Goal of the exercise —
Every line with the string "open" should be copied from the data.
━━ Data below ━━
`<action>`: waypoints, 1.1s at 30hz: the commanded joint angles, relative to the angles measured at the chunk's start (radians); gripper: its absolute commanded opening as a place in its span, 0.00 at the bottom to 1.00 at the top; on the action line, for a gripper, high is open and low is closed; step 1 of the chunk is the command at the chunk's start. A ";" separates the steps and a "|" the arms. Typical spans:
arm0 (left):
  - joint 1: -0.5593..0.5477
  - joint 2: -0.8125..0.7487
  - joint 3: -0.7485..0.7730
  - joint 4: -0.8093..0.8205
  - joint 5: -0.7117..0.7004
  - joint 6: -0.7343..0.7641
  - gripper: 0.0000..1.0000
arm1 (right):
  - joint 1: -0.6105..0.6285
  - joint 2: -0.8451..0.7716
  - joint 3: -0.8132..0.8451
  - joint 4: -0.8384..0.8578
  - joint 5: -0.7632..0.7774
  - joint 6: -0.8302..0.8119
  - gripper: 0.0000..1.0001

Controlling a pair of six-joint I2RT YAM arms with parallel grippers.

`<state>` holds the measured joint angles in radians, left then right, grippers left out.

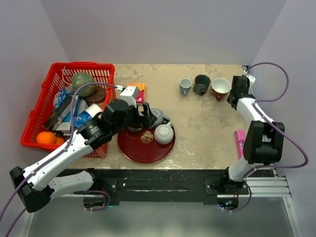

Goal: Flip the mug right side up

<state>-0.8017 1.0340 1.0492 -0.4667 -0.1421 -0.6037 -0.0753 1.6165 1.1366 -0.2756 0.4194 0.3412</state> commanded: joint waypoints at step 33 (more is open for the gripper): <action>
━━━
Solution to this exercise —
`<action>`: waypoints, 1.1s at 30hz: the commanded joint angles, relative to the angles measured at the chunk's start (radians); gripper: its absolute commanded opening as a place in its span, 0.00 at the bottom to 1.00 at the top; on the action line, for a gripper, high is open and low is closed; step 1 of the chunk is the command at the chunk's start. A ";" separates the steps and a "|" the arms. Typical spans:
<state>-0.8017 1.0340 1.0492 -0.4667 -0.1421 -0.6037 -0.0753 1.6165 1.1366 -0.2756 0.4194 0.3412</state> commanded: joint waypoints at step 33 (more is open for the gripper): <action>

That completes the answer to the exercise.